*WHAT NEEDS TO BE DONE:*
Your answer should be one number: how many lines of the data include the string "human"?

....

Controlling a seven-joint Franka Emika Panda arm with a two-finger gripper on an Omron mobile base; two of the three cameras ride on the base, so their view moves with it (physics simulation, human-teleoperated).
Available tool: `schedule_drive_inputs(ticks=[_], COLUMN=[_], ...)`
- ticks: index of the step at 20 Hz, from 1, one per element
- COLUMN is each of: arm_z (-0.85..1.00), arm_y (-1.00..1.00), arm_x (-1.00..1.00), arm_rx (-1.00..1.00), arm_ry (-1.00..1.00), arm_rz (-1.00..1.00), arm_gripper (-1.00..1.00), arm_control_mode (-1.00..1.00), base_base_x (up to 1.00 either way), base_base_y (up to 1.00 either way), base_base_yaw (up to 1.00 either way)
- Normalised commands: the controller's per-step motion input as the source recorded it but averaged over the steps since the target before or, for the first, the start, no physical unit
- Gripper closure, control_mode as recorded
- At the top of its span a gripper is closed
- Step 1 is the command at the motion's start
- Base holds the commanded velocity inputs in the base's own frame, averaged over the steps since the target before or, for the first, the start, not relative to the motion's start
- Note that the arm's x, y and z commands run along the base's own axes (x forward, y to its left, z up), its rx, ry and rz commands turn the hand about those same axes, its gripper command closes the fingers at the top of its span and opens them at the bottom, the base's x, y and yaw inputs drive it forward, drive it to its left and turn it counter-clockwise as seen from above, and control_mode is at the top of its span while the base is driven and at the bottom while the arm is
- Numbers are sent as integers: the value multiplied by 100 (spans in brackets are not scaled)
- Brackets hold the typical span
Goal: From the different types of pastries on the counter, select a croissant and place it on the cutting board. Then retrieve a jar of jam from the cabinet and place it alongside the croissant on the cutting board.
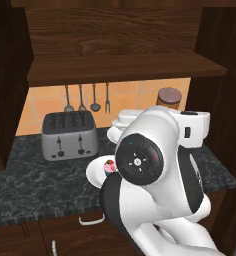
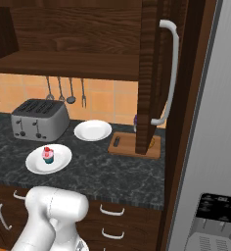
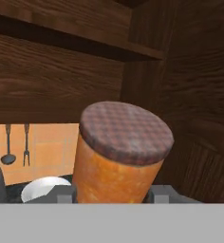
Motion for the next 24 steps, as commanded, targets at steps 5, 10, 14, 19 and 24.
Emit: schedule_drive_inputs(ticks=[5, 10, 14, 19, 24], arm_z=[-10, -89, -100, -94, -25], arm_y=[-17, -30, -23, -27, -24], arm_x=[0, 49, 64, 78, 58], arm_rx=[0, 0, 0, 0, -1], arm_ry=[0, 0, 0, 0, 0], arm_rz=[-2, -2, -2, -4, -10], arm_gripper=[100, 100, 100, 100, 100], arm_control_mode=[-100, -100, -100, -100, -100], base_base_x=[0, 0, 0, 0, 0], base_base_y=[0, 0, 0, 0, 0], base_base_yaw=[0, 0, 0, 0, 0])
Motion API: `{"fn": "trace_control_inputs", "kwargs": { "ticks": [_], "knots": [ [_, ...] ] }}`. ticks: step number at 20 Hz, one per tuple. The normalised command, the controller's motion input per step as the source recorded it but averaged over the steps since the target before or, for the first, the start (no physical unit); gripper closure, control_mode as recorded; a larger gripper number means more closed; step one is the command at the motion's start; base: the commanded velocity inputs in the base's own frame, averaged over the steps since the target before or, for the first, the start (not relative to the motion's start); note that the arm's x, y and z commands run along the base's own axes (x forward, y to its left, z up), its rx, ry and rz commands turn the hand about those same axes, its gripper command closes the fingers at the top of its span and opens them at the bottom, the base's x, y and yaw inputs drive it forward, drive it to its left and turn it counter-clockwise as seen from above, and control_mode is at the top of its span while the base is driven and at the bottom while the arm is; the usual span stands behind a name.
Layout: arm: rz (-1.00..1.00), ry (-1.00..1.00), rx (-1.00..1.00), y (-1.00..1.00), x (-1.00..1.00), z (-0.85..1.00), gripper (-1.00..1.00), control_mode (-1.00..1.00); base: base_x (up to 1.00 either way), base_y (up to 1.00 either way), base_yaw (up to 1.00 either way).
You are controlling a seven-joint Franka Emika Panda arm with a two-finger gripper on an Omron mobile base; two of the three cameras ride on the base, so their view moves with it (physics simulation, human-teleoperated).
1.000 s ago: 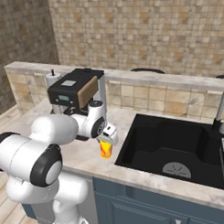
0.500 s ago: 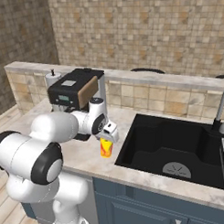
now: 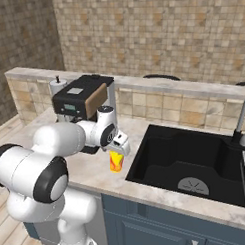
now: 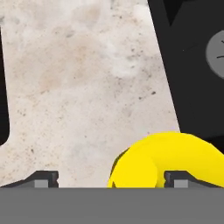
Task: Pick the cup and bowl from the counter and place them on the counter next to the sink.
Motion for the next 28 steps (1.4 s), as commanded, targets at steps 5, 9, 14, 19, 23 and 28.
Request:
{"fn": "trace_control_inputs", "kwargs": {
  "ticks": [5, 9, 14, 19, 23, 28],
  "knots": [
    [0.0, -0.04, 0.0, 0.0, -0.08, 0.21, -1.0, -1.0, 0.0, 0.0, 0.0],
    [0.0, -0.08, 0.0, 0.0, -0.11, 0.39, -1.0, -1.0, 0.0, 0.0, 0.0],
    [0.0, -0.09, 0.0, 0.0, -0.04, 0.45, -1.0, -1.0, 0.0, 0.0, 0.0],
    [0.0, -0.03, 0.0, 0.0, -0.08, 0.36, -1.0, -1.0, 0.0, 0.0, 0.0],
    [0.0, 0.0, 0.0, 0.0, -0.47, 0.19, -1.0, -1.0, 0.0, 0.0, 0.0],
    [0.0, 0.0, 0.0, -0.03, -0.74, 0.22, -1.0, -1.0, 0.0, 0.0, 0.0]
  ]
}}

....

*SOLUTION TO THIS EXERCISE:*
2